All of the entries are to be written out again verbatim.

[Stored items from a collection]
^^^^
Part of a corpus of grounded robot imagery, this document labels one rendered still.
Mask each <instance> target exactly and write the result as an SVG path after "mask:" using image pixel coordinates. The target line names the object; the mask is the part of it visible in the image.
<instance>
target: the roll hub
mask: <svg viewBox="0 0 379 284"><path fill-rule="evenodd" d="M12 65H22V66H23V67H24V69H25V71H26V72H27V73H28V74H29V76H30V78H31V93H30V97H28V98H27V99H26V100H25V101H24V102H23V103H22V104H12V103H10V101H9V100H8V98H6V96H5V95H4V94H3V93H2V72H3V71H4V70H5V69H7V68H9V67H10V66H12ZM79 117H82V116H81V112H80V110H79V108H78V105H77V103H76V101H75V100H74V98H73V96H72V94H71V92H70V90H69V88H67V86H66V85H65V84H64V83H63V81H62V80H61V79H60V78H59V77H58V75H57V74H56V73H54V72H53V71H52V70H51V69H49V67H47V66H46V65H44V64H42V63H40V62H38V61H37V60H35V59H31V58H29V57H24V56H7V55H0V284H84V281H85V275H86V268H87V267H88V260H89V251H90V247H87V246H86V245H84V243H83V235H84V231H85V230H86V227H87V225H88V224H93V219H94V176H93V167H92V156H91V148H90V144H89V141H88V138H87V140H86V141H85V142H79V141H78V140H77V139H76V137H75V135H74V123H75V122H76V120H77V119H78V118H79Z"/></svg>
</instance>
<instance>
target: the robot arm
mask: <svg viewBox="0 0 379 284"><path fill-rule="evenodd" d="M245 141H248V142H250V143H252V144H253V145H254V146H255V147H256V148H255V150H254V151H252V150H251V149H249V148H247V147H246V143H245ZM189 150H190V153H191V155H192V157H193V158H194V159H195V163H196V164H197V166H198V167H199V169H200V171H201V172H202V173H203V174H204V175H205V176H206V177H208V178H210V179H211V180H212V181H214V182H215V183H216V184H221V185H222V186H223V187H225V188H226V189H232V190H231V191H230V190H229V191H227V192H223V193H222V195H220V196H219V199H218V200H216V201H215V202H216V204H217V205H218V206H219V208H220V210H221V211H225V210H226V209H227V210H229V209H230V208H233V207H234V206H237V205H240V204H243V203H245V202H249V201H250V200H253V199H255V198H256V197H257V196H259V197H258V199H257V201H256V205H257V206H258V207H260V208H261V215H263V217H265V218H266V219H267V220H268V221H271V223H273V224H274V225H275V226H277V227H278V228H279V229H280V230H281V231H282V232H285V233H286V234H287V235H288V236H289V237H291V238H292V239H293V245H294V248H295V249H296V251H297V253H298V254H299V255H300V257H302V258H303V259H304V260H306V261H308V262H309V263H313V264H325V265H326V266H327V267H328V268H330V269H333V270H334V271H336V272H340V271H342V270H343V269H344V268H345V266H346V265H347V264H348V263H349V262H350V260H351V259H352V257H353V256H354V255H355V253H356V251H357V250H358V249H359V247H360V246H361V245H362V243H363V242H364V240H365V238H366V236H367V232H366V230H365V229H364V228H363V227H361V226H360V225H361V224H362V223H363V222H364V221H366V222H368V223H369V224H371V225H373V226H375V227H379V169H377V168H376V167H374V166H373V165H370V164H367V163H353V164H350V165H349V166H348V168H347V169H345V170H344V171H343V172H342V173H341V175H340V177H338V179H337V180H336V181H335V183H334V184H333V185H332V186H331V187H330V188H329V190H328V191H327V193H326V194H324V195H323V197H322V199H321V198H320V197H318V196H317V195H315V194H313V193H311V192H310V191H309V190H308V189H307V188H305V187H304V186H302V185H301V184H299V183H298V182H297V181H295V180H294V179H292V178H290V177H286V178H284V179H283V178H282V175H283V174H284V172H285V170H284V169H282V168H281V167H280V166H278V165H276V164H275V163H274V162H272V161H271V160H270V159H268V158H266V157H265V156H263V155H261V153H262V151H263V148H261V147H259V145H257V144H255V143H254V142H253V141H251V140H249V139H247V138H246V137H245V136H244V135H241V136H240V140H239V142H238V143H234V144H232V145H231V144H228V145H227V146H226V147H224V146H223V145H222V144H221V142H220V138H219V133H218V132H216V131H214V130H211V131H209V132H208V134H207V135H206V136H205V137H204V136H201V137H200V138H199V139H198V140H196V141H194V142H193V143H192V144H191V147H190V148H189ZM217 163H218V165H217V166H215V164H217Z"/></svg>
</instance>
^^^^
■ **WRITTEN RESPONSE**
Part of a corpus of grounded robot imagery, this document labels one rendered still.
Mask each <instance> target exactly and write the result as an SVG path after "mask:" using image pixel coordinates. The target line names the object; the mask is the part of it visible in the image.
<instance>
target: the roll hub
mask: <svg viewBox="0 0 379 284"><path fill-rule="evenodd" d="M12 65H22V66H23V67H24V69H25V71H26V72H27V73H28V74H29V76H30V78H31V93H30V97H28V98H27V99H26V100H25V101H24V102H23V103H22V104H12V103H10V101H9V100H8V98H6V96H5V95H4V94H3V93H2V72H3V71H4V70H5V69H7V68H9V67H10V66H12ZM79 117H82V116H81V112H80V110H79V108H78V105H77V103H76V101H75V100H74V98H73V96H72V94H71V92H70V90H69V88H67V86H66V85H65V84H64V83H63V81H62V80H61V79H60V78H59V77H58V75H57V74H56V73H54V72H53V71H52V70H51V69H49V67H47V66H46V65H44V64H42V63H40V62H38V61H37V60H35V59H31V58H29V57H24V56H7V55H0V284H84V281H85V275H86V268H87V267H88V260H89V251H90V247H87V246H86V245H84V243H83V235H84V231H85V230H86V227H87V225H88V224H93V219H94V176H93V167H92V156H91V148H90V144H89V141H88V138H87V140H86V141H85V142H79V141H78V140H77V139H76V137H75V135H74V123H75V122H76V120H77V119H78V118H79Z"/></svg>
</instance>
<instance>
target: the robot arm
mask: <svg viewBox="0 0 379 284"><path fill-rule="evenodd" d="M245 141H248V142H250V143H252V144H253V145H254V146H255V147H256V148H255V150H254V151H252V150H251V149H249V148H247V147H246V143H245ZM189 150H190V153H191V155H192V157H193V158H194V159H195V163H196V164H197V166H198V167H199V169H200V171H201V172H202V173H203V174H204V175H205V176H206V177H208V178H210V179H211V180H212V181H214V182H215V183H216V184H221V185H222V186H223V187H225V188H226V189H232V190H231V191H230V190H229V191H227V192H223V193H222V195H220V196H219V199H218V200H216V201H215V202H216V204H217V205H218V206H219V208H220V210H221V211H225V210H226V209H227V210H229V209H230V208H233V207H234V206H237V205H240V204H243V203H245V202H249V201H250V200H253V199H255V198H256V197H257V196H259V197H258V199H257V201H256V205H257V206H258V207H260V208H261V215H263V217H265V218H266V219H267V220H268V221H271V223H273V224H274V225H275V226H277V227H278V228H279V229H280V230H281V231H282V232H285V233H286V234H287V235H288V236H289V237H291V238H292V239H293V245H294V248H295V249H296V251H297V253H298V254H299V255H300V257H302V258H303V259H304V260H306V261H308V262H309V263H313V264H325V265H326V266H327V267H328V268H330V269H333V270H334V271H336V272H340V271H342V270H343V269H344V268H345V266H346V265H347V264H348V263H349V262H350V260H351V259H352V257H353V256H354V255H355V253H356V251H357V250H358V249H359V247H360V246H361V245H362V243H363V242H364V240H365V238H366V236H367V232H366V230H365V229H364V228H363V227H361V226H360V225H361V224H362V223H363V222H364V221H366V222H368V223H369V224H371V225H373V226H375V227H379V169H377V168H376V167H374V166H373V165H370V164H367V163H353V164H350V165H349V166H348V168H347V169H345V170H344V171H343V172H342V173H341V175H340V177H338V179H337V180H336V181H335V183H334V184H333V185H332V186H331V187H330V188H329V190H328V191H327V193H326V194H324V195H323V197H322V199H321V198H320V197H318V196H317V195H315V194H313V193H311V192H310V191H309V190H308V189H307V188H305V187H304V186H302V185H301V184H299V183H298V182H297V181H295V180H294V179H292V178H290V177H286V178H284V179H283V178H282V175H283V174H284V172H285V170H284V169H282V168H281V167H280V166H278V165H276V164H275V163H274V162H272V161H271V160H270V159H268V158H266V157H265V156H263V155H261V153H262V151H263V148H261V147H259V145H257V144H255V143H254V142H253V141H251V140H249V139H247V138H246V137H245V136H244V135H241V136H240V140H239V142H238V143H234V144H232V145H231V144H228V145H227V146H226V147H224V146H223V145H222V144H221V142H220V138H219V133H218V132H216V131H214V130H211V131H209V132H208V134H207V135H206V136H205V137H204V136H201V137H200V138H199V139H198V140H196V141H194V142H193V143H192V144H191V147H190V148H189ZM217 163H218V165H217V166H215V164H217Z"/></svg>
</instance>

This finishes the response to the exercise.